### ACTIVITY:
Scan the listing below for the string "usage" and copy each line where it turns up.

### MATERIAL FOR THIS TASK:
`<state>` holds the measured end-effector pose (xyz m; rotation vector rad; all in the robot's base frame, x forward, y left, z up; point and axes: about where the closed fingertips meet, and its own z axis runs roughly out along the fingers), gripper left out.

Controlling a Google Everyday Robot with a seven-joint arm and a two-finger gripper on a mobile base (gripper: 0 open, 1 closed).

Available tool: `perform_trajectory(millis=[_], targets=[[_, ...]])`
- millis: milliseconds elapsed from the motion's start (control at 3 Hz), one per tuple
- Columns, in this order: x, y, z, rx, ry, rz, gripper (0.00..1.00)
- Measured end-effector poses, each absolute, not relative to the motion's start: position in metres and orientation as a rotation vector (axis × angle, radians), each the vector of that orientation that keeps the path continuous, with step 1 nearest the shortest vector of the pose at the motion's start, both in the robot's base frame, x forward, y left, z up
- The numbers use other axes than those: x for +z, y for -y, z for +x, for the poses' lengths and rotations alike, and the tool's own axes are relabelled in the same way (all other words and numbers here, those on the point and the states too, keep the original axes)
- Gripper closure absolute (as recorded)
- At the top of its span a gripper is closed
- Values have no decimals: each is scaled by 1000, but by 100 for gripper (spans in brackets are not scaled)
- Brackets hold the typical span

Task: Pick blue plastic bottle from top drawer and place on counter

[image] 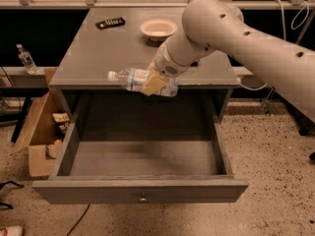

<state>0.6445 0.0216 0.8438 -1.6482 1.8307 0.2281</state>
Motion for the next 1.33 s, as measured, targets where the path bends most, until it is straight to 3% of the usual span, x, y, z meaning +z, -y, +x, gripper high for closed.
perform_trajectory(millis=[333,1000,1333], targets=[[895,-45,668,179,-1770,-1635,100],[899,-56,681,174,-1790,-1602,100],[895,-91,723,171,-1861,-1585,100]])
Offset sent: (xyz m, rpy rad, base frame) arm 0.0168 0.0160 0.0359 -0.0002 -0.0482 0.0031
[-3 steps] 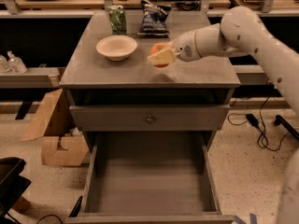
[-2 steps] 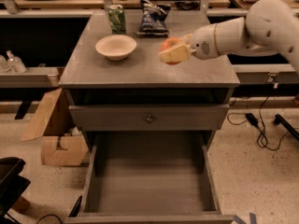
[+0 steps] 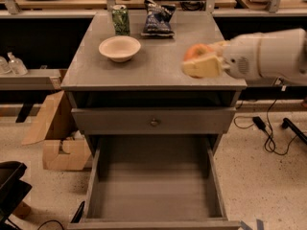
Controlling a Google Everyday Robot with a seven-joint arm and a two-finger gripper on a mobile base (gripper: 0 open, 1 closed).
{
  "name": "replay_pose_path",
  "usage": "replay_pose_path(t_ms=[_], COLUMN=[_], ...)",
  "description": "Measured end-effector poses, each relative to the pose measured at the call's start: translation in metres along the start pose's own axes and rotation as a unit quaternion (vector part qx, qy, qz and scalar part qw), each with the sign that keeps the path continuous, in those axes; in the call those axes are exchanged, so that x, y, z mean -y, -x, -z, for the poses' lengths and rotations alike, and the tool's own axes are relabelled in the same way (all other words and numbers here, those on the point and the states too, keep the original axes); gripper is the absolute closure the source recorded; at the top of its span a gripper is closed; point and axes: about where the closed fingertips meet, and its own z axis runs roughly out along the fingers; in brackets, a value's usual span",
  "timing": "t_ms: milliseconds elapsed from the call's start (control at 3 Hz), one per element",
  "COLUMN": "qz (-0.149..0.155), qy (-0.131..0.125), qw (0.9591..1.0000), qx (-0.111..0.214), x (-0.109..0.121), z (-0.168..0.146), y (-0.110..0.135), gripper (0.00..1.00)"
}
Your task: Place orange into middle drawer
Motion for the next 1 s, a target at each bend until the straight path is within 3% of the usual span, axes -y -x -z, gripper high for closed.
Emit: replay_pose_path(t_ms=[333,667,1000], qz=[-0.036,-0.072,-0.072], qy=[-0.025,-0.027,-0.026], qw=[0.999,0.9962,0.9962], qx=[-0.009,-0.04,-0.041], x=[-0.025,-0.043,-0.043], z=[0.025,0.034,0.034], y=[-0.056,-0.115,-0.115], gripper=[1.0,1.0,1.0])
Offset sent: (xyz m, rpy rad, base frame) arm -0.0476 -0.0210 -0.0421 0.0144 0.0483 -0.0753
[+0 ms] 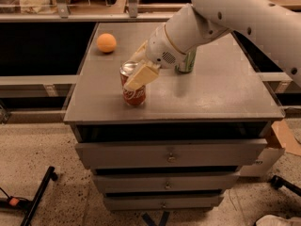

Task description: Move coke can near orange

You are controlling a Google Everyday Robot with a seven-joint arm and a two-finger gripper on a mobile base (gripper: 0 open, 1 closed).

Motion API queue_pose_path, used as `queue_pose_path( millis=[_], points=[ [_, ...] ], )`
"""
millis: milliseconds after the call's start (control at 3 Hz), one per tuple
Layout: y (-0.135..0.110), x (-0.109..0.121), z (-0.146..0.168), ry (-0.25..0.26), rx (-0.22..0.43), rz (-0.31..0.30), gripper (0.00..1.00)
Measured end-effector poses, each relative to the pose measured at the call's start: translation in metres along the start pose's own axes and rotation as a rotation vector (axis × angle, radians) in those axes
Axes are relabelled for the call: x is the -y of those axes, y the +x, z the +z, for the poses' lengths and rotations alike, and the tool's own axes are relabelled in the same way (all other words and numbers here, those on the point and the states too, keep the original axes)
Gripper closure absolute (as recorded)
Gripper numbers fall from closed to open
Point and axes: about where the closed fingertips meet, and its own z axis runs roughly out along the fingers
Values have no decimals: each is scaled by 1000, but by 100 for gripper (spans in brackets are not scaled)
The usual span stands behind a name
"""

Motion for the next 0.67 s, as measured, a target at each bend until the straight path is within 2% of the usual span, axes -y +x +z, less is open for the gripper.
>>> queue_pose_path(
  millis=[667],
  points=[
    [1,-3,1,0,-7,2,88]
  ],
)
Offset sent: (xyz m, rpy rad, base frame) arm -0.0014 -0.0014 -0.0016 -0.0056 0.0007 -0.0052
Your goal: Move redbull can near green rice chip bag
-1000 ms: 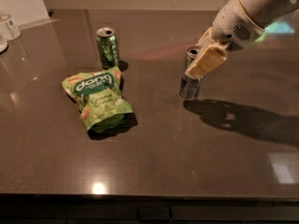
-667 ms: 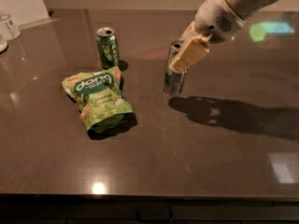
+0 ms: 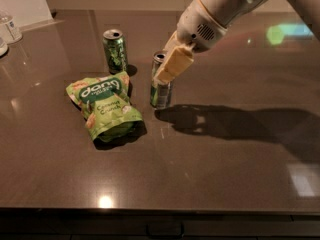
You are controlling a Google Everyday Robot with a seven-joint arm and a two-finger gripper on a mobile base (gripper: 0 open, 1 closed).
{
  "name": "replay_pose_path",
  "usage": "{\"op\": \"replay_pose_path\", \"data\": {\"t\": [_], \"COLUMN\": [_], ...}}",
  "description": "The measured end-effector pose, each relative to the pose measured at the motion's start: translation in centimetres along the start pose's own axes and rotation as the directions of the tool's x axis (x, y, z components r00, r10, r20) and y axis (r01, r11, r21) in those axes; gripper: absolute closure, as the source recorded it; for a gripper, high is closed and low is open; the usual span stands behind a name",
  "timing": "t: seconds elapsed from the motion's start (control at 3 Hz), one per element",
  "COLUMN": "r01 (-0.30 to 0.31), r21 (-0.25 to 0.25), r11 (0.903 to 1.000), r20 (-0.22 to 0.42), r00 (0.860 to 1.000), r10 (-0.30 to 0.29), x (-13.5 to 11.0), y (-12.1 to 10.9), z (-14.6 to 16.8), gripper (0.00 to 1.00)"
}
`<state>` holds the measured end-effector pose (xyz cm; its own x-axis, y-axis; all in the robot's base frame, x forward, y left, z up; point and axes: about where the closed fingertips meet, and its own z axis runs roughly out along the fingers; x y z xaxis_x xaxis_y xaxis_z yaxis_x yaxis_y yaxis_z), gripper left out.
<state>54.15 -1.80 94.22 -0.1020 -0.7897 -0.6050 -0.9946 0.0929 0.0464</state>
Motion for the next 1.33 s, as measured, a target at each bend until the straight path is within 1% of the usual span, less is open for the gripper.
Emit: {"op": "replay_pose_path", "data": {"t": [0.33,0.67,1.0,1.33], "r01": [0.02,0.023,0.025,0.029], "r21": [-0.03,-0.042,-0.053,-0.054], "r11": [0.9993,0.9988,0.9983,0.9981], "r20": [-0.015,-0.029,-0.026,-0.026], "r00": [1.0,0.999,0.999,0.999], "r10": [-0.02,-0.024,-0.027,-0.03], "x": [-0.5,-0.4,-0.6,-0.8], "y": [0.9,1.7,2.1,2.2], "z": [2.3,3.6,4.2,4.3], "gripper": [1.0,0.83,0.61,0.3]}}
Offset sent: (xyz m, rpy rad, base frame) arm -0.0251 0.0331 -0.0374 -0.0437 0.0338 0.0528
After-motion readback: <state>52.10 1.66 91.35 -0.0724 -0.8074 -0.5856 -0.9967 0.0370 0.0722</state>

### ANSWER SPACE:
  "usage": "replay_pose_path(t_ms=[_], COLUMN=[_], ...)",
  "usage": "{\"op\": \"replay_pose_path\", \"data\": {\"t\": [_], \"COLUMN\": [_], ...}}",

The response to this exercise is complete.